| Exercise brief |
Copy each line that contains the string "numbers", taking them from the material.

-*-

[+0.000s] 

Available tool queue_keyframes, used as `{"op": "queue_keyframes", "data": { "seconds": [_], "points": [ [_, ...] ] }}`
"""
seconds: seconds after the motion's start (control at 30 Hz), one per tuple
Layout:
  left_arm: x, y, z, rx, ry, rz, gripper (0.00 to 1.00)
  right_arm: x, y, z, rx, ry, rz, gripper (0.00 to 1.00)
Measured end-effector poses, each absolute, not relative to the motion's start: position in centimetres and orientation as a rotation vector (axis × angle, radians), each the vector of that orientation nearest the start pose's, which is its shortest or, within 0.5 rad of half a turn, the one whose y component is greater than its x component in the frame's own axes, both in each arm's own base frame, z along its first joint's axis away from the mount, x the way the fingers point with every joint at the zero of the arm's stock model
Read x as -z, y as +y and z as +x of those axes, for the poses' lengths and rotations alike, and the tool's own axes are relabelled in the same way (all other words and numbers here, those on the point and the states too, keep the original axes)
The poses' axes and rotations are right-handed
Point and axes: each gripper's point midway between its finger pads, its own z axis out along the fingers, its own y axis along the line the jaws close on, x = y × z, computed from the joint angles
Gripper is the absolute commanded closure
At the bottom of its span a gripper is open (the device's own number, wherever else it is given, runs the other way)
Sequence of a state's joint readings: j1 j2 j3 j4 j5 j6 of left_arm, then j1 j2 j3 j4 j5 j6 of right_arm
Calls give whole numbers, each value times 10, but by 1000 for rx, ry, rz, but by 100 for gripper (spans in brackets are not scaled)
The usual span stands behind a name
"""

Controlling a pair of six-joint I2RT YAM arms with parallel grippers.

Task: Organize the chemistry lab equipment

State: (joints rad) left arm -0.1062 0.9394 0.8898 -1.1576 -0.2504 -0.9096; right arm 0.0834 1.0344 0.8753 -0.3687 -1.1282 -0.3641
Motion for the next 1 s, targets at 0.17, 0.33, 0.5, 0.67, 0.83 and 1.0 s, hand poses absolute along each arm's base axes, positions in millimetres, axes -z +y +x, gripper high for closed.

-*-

| Answer section |
Read x as -z, y as +y and z as +x of those axes, for the poses' lengths and rotations alike, and the tool's own axes are relabelled in the same way (all other words and numbers here, those on the point and the states too, keep the original axes)
Calls give whole numbers, each value times 10, but by 1000 for rx, ry, rz, but by 100 for gripper (spans in brackets are not scaled)

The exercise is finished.